START Supplied information
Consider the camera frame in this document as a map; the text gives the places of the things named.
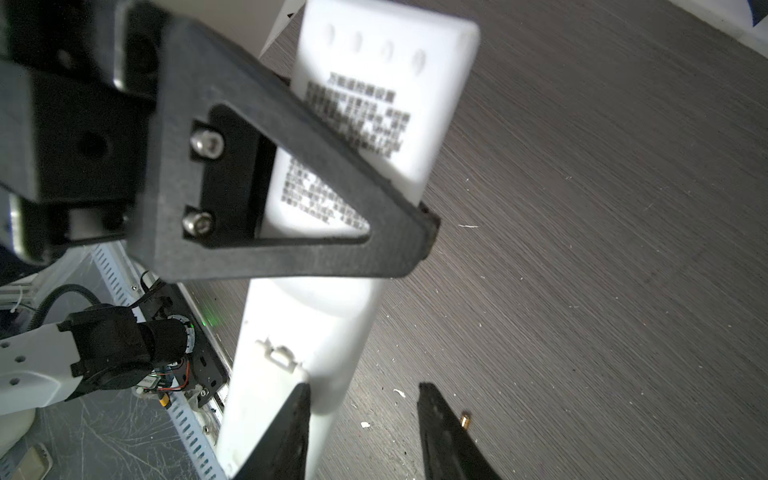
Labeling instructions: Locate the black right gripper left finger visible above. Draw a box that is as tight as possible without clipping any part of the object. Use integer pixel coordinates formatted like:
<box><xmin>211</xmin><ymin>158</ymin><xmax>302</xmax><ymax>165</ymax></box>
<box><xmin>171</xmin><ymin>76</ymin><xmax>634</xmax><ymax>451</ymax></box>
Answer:
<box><xmin>234</xmin><ymin>383</ymin><xmax>311</xmax><ymax>480</ymax></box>

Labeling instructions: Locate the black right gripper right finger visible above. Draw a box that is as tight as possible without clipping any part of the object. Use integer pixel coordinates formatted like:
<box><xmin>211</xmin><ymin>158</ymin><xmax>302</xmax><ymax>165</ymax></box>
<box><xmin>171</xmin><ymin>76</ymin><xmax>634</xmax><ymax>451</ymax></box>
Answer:
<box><xmin>417</xmin><ymin>382</ymin><xmax>501</xmax><ymax>480</ymax></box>

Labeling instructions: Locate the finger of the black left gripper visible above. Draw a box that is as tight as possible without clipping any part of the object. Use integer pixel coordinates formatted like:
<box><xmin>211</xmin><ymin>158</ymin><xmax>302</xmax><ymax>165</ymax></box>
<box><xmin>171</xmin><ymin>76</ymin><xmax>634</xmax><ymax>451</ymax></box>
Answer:
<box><xmin>126</xmin><ymin>14</ymin><xmax>440</xmax><ymax>282</ymax></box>

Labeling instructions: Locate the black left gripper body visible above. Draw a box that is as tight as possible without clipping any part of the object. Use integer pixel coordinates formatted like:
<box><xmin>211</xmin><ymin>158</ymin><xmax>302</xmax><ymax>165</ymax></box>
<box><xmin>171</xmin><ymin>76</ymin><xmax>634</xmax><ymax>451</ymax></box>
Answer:
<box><xmin>1</xmin><ymin>1</ymin><xmax>162</xmax><ymax>264</ymax></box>

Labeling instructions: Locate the white remote control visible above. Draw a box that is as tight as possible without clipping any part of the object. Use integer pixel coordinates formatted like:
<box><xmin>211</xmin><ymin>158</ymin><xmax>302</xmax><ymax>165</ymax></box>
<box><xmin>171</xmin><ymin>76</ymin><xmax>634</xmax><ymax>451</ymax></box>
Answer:
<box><xmin>214</xmin><ymin>0</ymin><xmax>482</xmax><ymax>480</ymax></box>

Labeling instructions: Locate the white battery cover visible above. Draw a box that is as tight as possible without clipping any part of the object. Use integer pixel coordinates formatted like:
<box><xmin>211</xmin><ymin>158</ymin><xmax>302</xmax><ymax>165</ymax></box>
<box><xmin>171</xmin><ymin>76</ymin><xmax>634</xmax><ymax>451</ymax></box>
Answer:
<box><xmin>216</xmin><ymin>340</ymin><xmax>309</xmax><ymax>479</ymax></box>

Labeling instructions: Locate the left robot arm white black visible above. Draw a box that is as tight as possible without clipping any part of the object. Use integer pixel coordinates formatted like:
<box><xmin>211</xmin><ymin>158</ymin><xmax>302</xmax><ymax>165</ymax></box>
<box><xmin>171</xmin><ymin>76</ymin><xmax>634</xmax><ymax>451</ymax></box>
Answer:
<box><xmin>1</xmin><ymin>1</ymin><xmax>479</xmax><ymax>474</ymax></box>

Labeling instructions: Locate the AAA battery black gold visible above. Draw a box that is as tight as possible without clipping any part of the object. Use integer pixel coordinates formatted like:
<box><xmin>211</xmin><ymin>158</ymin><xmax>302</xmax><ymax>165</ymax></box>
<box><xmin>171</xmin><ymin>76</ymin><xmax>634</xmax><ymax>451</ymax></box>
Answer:
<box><xmin>460</xmin><ymin>411</ymin><xmax>471</xmax><ymax>430</ymax></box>

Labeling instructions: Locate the white slotted cable duct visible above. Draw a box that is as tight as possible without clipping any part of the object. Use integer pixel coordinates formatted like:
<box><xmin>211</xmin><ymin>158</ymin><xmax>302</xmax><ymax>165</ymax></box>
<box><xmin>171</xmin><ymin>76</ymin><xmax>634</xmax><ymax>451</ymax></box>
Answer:
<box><xmin>90</xmin><ymin>243</ymin><xmax>226</xmax><ymax>480</ymax></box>

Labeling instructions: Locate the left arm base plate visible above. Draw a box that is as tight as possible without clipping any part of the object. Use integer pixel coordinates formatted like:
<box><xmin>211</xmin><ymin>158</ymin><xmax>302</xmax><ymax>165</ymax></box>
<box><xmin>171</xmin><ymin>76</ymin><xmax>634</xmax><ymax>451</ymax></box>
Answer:
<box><xmin>140</xmin><ymin>284</ymin><xmax>231</xmax><ymax>413</ymax></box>

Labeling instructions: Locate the small circuit board with wires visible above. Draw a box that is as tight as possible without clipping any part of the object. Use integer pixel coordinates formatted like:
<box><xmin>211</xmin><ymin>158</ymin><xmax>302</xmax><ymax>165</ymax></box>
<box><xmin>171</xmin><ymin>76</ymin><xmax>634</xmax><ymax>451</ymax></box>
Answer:
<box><xmin>130</xmin><ymin>356</ymin><xmax>209</xmax><ymax>409</ymax></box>

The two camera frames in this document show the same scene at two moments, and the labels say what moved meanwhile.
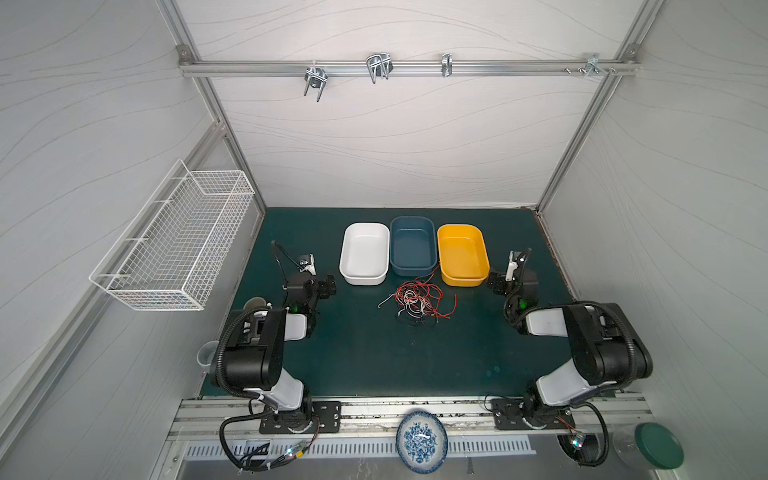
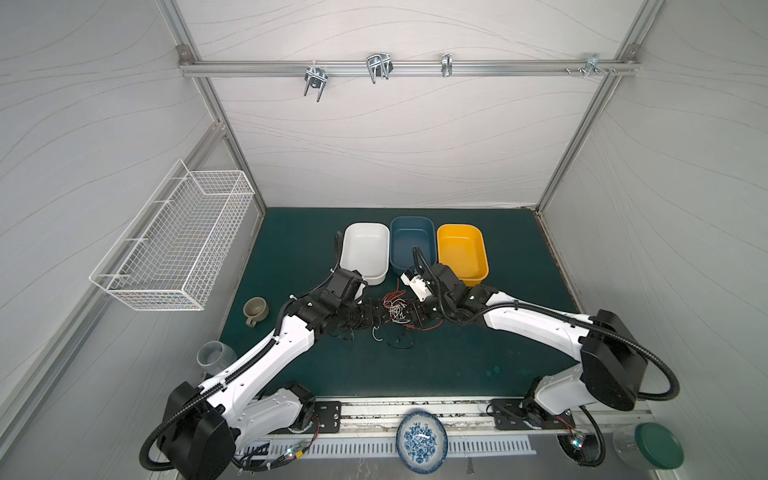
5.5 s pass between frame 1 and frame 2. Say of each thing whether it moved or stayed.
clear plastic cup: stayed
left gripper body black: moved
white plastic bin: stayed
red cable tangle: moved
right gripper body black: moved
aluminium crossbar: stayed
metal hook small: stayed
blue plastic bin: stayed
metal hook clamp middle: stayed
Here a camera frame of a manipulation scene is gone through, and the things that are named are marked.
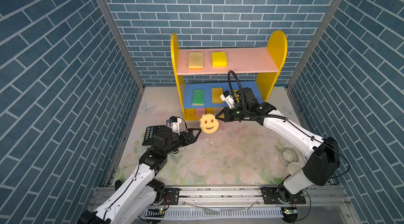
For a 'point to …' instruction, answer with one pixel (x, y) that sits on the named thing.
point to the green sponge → (198, 97)
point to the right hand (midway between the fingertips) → (214, 115)
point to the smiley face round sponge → (209, 123)
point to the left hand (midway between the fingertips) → (197, 132)
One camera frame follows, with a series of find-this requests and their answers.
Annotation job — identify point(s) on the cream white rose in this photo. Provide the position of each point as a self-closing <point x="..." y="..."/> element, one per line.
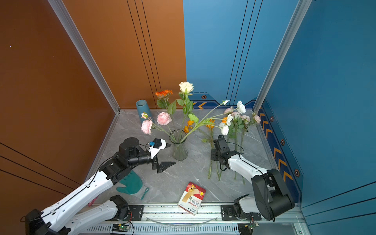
END Supplied information
Requirement> Exact reproduction of the entries above is required, with pictures excluded.

Answer to the problem>
Consider the camera frame in this document as a map; the text gives the places of the things named.
Labeling instructions: Locate the black right gripper left finger visible above. Draw a box that is as tight as possible without clipping any part of the object. Use integer pixel coordinates formatted like:
<box><xmin>211</xmin><ymin>158</ymin><xmax>302</xmax><ymax>165</ymax></box>
<box><xmin>171</xmin><ymin>76</ymin><xmax>634</xmax><ymax>451</ymax></box>
Answer:
<box><xmin>234</xmin><ymin>383</ymin><xmax>311</xmax><ymax>480</ymax></box>

Labeling instructions: Locate the black right gripper right finger visible above. Draw a box that is as tight as possible without clipping any part of the object. Use integer pixel coordinates formatted like:
<box><xmin>211</xmin><ymin>158</ymin><xmax>302</xmax><ymax>165</ymax></box>
<box><xmin>171</xmin><ymin>76</ymin><xmax>634</xmax><ymax>451</ymax></box>
Answer:
<box><xmin>417</xmin><ymin>382</ymin><xmax>501</xmax><ymax>480</ymax></box>

Labeling instructions: Locate the finger of the black left gripper visible above. Draw a box that is as tight as possible without clipping any part of the object. Use integer pixel coordinates formatted like:
<box><xmin>211</xmin><ymin>158</ymin><xmax>302</xmax><ymax>165</ymax></box>
<box><xmin>171</xmin><ymin>76</ymin><xmax>634</xmax><ymax>451</ymax></box>
Answer:
<box><xmin>126</xmin><ymin>14</ymin><xmax>440</xmax><ymax>282</ymax></box>

Labeling instructions: Locate the black left gripper body visible above. Draw a box that is as tight as possible without clipping any part of the object. Use integer pixel coordinates formatted like:
<box><xmin>211</xmin><ymin>158</ymin><xmax>302</xmax><ymax>165</ymax></box>
<box><xmin>171</xmin><ymin>76</ymin><xmax>634</xmax><ymax>451</ymax></box>
Answer:
<box><xmin>1</xmin><ymin>1</ymin><xmax>162</xmax><ymax>264</ymax></box>

Labeling instructions: Locate the white remote control visible above. Draw a box that is as tight as possible without clipping any part of the object. Use integer pixel coordinates formatted like:
<box><xmin>211</xmin><ymin>158</ymin><xmax>302</xmax><ymax>165</ymax></box>
<box><xmin>171</xmin><ymin>76</ymin><xmax>634</xmax><ymax>451</ymax></box>
Answer:
<box><xmin>214</xmin><ymin>0</ymin><xmax>482</xmax><ymax>480</ymax></box>

Labeling instructions: Locate the white battery cover visible above. Draw a box that is as tight as possible without clipping any part of the object. Use integer pixel coordinates formatted like:
<box><xmin>211</xmin><ymin>158</ymin><xmax>302</xmax><ymax>165</ymax></box>
<box><xmin>171</xmin><ymin>76</ymin><xmax>634</xmax><ymax>451</ymax></box>
Answer:
<box><xmin>216</xmin><ymin>340</ymin><xmax>309</xmax><ymax>479</ymax></box>

Labeling instructions: Locate the left robot arm white black visible above. Draw a box that is as tight as possible without clipping any part of the object. Use integer pixel coordinates formatted like:
<box><xmin>211</xmin><ymin>158</ymin><xmax>302</xmax><ymax>165</ymax></box>
<box><xmin>171</xmin><ymin>76</ymin><xmax>634</xmax><ymax>451</ymax></box>
Answer:
<box><xmin>1</xmin><ymin>1</ymin><xmax>479</xmax><ymax>474</ymax></box>

Labeling instructions: Locate the AAA battery black gold visible above. Draw a box that is as tight as possible without clipping any part of the object. Use integer pixel coordinates formatted like:
<box><xmin>211</xmin><ymin>158</ymin><xmax>302</xmax><ymax>165</ymax></box>
<box><xmin>171</xmin><ymin>76</ymin><xmax>634</xmax><ymax>451</ymax></box>
Answer:
<box><xmin>460</xmin><ymin>411</ymin><xmax>471</xmax><ymax>430</ymax></box>

Labeling instructions: Locate the white slotted cable duct visible above. Draw a box that is as tight as possible without clipping any part of the object. Use integer pixel coordinates formatted like:
<box><xmin>211</xmin><ymin>158</ymin><xmax>302</xmax><ymax>165</ymax></box>
<box><xmin>171</xmin><ymin>76</ymin><xmax>634</xmax><ymax>451</ymax></box>
Answer:
<box><xmin>90</xmin><ymin>243</ymin><xmax>226</xmax><ymax>480</ymax></box>

Labeling instructions: Locate the left arm base plate visible above. Draw a box that is as tight as possible without clipping any part of the object. Use integer pixel coordinates formatted like:
<box><xmin>211</xmin><ymin>158</ymin><xmax>302</xmax><ymax>165</ymax></box>
<box><xmin>171</xmin><ymin>76</ymin><xmax>634</xmax><ymax>451</ymax></box>
Answer:
<box><xmin>140</xmin><ymin>284</ymin><xmax>231</xmax><ymax>413</ymax></box>

Labeling instructions: Locate the small circuit board with wires visible above. Draw a box that is as tight as possible without clipping any part of the object. Use integer pixel coordinates formatted like:
<box><xmin>211</xmin><ymin>158</ymin><xmax>302</xmax><ymax>165</ymax></box>
<box><xmin>171</xmin><ymin>76</ymin><xmax>634</xmax><ymax>451</ymax></box>
Answer:
<box><xmin>130</xmin><ymin>356</ymin><xmax>209</xmax><ymax>409</ymax></box>

The two camera frames in this document show the same scene at two moments, and the labels say what moved meanwhile.
5.5 s pass between frame 1 and frame 2. Say of each thing whether it moved or stayed.
clear plastic cup: stayed
left gripper body black: moved
white plastic bin: stayed
red cable tangle: moved
right gripper body black: moved
aluminium crossbar: stayed
metal hook small: stayed
blue plastic bin: stayed
metal hook clamp middle: stayed
Here a camera frame of a manipulation scene is gone through, and the things that are named are marked.
For a 'point to …' instruction, answer with one pixel (x, y) that sits on the named thing.
point to the green sponge → (198, 97)
point to the right hand (midway between the fingertips) → (214, 115)
point to the smiley face round sponge → (209, 123)
point to the left hand (midway between the fingertips) → (197, 132)
One camera frame follows, with a series of find-this requests and their answers.
Annotation job — identify point(s) on the cream white rose in this photo. Provide the position of each point as a self-closing <point x="..." y="..."/> element, one per line.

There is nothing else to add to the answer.